Stored records
======

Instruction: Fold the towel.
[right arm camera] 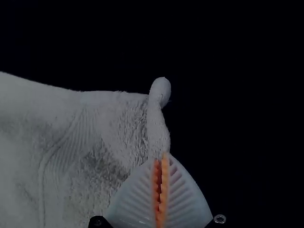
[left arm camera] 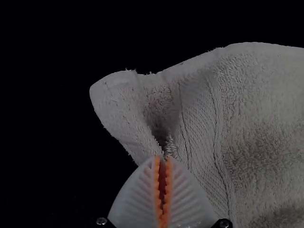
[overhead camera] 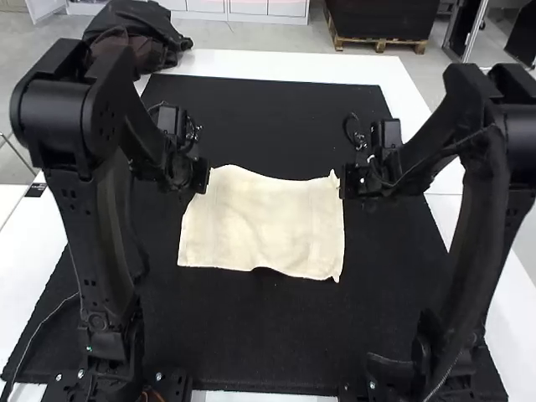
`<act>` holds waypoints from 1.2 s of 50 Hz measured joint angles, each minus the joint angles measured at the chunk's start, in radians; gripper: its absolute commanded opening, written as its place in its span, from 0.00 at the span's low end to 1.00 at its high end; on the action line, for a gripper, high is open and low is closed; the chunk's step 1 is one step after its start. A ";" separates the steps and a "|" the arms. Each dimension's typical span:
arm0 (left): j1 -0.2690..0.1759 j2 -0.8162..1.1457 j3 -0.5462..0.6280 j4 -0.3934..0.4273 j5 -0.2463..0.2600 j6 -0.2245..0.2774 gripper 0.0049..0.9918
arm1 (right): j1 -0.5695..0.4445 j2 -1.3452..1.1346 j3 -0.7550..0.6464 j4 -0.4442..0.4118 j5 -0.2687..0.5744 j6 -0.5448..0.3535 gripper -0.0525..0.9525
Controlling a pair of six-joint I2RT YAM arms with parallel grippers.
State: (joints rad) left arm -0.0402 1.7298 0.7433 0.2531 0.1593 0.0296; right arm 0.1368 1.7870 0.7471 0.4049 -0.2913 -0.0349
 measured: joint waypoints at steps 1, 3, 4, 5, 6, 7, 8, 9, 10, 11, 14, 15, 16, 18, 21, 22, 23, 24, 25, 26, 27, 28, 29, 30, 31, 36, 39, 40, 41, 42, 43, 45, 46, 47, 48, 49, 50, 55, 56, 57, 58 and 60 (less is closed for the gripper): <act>0.000 -0.007 0.000 -0.013 0.000 0.000 0.02 | -0.002 -0.005 -0.003 -0.007 -0.002 0.000 0.03; 0.000 -0.023 0.000 -0.041 0.002 0.000 0.02 | -0.003 -0.016 -0.009 -0.021 -0.007 0.001 0.03; 0.000 -0.029 0.000 -0.052 0.003 0.000 0.02 | -0.004 -0.023 -0.014 -0.031 -0.013 0.002 0.03; 0.000 -0.037 0.000 -0.064 0.003 0.001 0.02 | -0.004 -0.029 -0.018 -0.040 -0.015 0.002 0.03; 0.000 -0.043 0.000 -0.074 0.005 0.001 0.02 | -0.004 -0.035 -0.022 -0.050 -0.019 0.002 0.03; 0.000 -0.051 0.000 -0.086 0.006 0.001 0.02 | -0.004 -0.040 -0.026 -0.058 -0.022 0.002 0.03; 0.000 -0.057 0.000 -0.095 0.008 0.002 0.02 | -0.004 -0.049 -0.030 -0.071 -0.028 0.002 0.03; 0.000 -0.064 0.000 -0.104 0.010 0.003 0.02 | -0.004 -0.055 -0.034 -0.078 -0.032 0.002 0.03; 0.000 -0.072 0.000 -0.114 0.011 0.005 0.02 | -0.004 -0.061 -0.037 -0.087 -0.036 0.002 0.03; 0.000 -0.079 0.000 -0.124 0.013 0.008 0.02 | -0.004 -0.067 -0.039 -0.094 -0.039 0.002 0.03; 0.002 -0.105 0.000 -0.156 0.016 0.016 0.02 | -0.004 -0.089 -0.045 -0.120 -0.051 0.002 0.03; 0.003 -0.113 0.000 -0.164 0.018 0.018 0.02 | -0.004 -0.097 -0.047 -0.129 -0.054 0.002 0.03; 0.005 -0.122 0.000 -0.175 0.019 0.020 0.02 | -0.004 -0.103 -0.048 -0.135 -0.057 0.002 0.03; 0.011 -0.139 0.000 -0.192 0.022 0.027 0.02 | -0.004 -0.122 -0.050 -0.153 -0.065 0.002 0.03; 0.024 -0.161 0.000 -0.216 0.024 0.036 0.02 | -0.004 -0.148 -0.051 -0.179 -0.074 0.001 0.03; 0.028 -0.167 0.000 -0.225 0.024 0.038 0.02 | -0.004 -0.155 -0.051 -0.187 -0.077 0.001 0.03; 0.032 -0.173 0.000 -0.235 0.024 0.042 0.02 | -0.004 -0.163 -0.051 -0.195 -0.080 0.000 0.03; 0.036 -0.180 0.000 -0.244 0.025 0.044 0.02 | -0.004 -0.172 -0.051 -0.205 -0.080 0.000 0.03; 0.039 -0.187 0.000 -0.254 0.024 0.046 0.02 | -0.004 -0.179 -0.051 -0.212 -0.083 0.000 0.03; 0.042 -0.194 0.000 -0.264 0.025 0.050 0.02 | -0.004 -0.187 -0.052 -0.220 -0.085 -0.001 0.03; 0.043 -0.200 0.000 -0.273 0.025 0.051 0.02 | -0.004 -0.200 -0.052 -0.233 -0.088 -0.001 0.03; 0.046 -0.208 0.000 -0.283 0.025 0.054 0.02 | -0.004 -0.209 -0.053 -0.238 -0.090 -0.001 0.03; 0.047 -0.215 0.000 -0.294 0.025 0.057 0.02 | -0.004 -0.217 -0.053 -0.245 -0.091 -0.002 0.03; 0.047 -0.223 0.000 -0.305 0.025 0.061 0.02 | -0.004 -0.227 -0.053 -0.250 -0.093 -0.002 0.03; 0.047 -0.229 0.000 -0.314 0.024 0.063 0.02 | -0.004 -0.239 -0.053 -0.259 -0.097 -0.002 0.03; 0.048 -0.264 0.000 -0.360 0.025 0.071 0.02 | -0.004 -0.277 -0.053 -0.310 -0.111 -0.003 0.03; 0.048 -0.282 -0.003 -0.373 0.025 0.077 0.02 | -0.004 -0.293 -0.057 -0.329 -0.116 -0.003 0.03; 0.048 -0.288 -0.004 -0.376 0.025 0.079 0.02 | -0.004 -0.299 -0.060 -0.338 -0.118 -0.003 0.03; 0.048 -0.294 -0.007 -0.377 0.025 0.081 0.02 | -0.004 -0.304 -0.063 -0.345 -0.121 -0.003 0.03; 0.048 -0.302 -0.011 -0.377 0.024 0.083 0.02 | -0.004 -0.309 -0.067 -0.351 -0.122 -0.003 0.03; 0.048 -0.309 -0.016 -0.378 0.025 0.086 0.02 | -0.004 -0.314 -0.069 -0.360 -0.124 -0.003 0.03; 0.047 -0.325 -0.025 -0.384 0.024 0.090 0.02 | -0.004 -0.328 -0.075 -0.378 -0.129 -0.003 0.03; 0.048 -0.333 -0.031 -0.387 0.024 0.093 0.02 | -0.004 -0.333 -0.077 -0.385 -0.131 -0.003 0.03; 0.048 -0.342 -0.036 -0.391 0.025 0.094 0.02 | -0.004 -0.340 -0.079 -0.394 -0.132 -0.004 0.03; 0.048 -0.349 -0.040 -0.394 0.025 0.098 0.02 | -0.004 -0.345 -0.080 -0.401 -0.134 -0.004 0.03; 0.048 -0.356 -0.045 -0.399 0.024 0.099 0.02 | -0.004 -0.354 -0.082 -0.411 -0.137 -0.004 0.03; 0.048 -0.363 -0.049 -0.403 0.024 0.101 0.02 | -0.004 -0.359 -0.084 -0.418 -0.140 -0.005 0.03; 0.048 -0.386 -0.066 -0.422 0.023 0.113 0.02 | -0.004 -0.378 -0.085 -0.461 -0.151 -0.017 0.03; 0.048 -0.391 -0.070 -0.426 0.023 0.114 0.02 | -0.004 -0.381 -0.085 -0.469 -0.153 -0.018 0.03; 0.048 -0.395 -0.074 -0.431 0.021 0.117 0.02 | -0.004 -0.383 -0.085 -0.477 -0.154 -0.021 0.03; 0.048 -0.398 -0.078 -0.436 0.021 0.121 0.02 | -0.004 -0.385 -0.085 -0.483 -0.156 -0.022 0.03; 0.048 -0.406 -0.088 -0.441 0.018 0.128 0.02 | -0.004 -0.391 -0.085 -0.492 -0.158 -0.027 0.03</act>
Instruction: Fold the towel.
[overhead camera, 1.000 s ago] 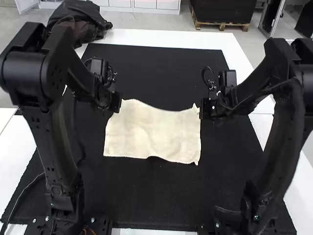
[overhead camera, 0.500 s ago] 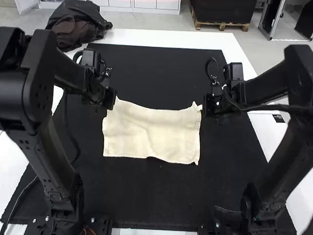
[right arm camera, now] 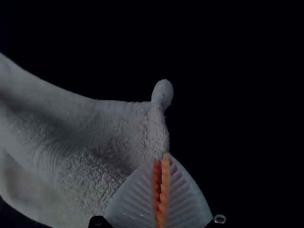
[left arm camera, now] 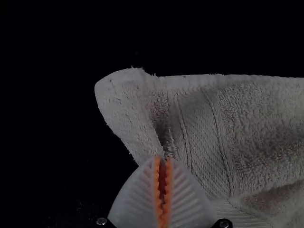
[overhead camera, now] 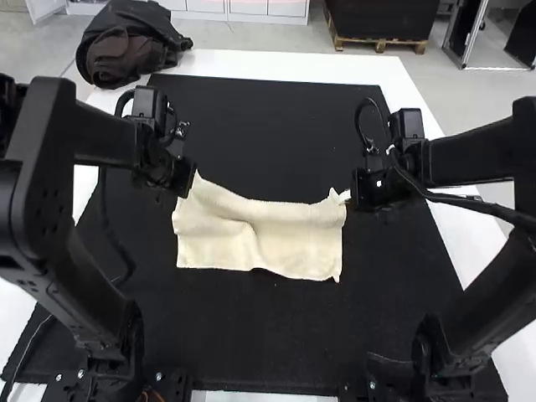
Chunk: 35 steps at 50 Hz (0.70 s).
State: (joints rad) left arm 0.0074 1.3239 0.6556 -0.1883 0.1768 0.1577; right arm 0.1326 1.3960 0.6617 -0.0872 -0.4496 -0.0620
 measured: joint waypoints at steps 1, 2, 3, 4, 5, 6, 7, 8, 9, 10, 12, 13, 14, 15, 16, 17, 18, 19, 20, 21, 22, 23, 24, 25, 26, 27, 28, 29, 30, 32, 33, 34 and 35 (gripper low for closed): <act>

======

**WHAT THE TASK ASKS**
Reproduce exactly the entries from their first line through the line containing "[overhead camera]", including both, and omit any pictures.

**REPLY**
Instruction: Fold the towel.
[right arm camera] 
[left arm camera] 
[overhead camera] 

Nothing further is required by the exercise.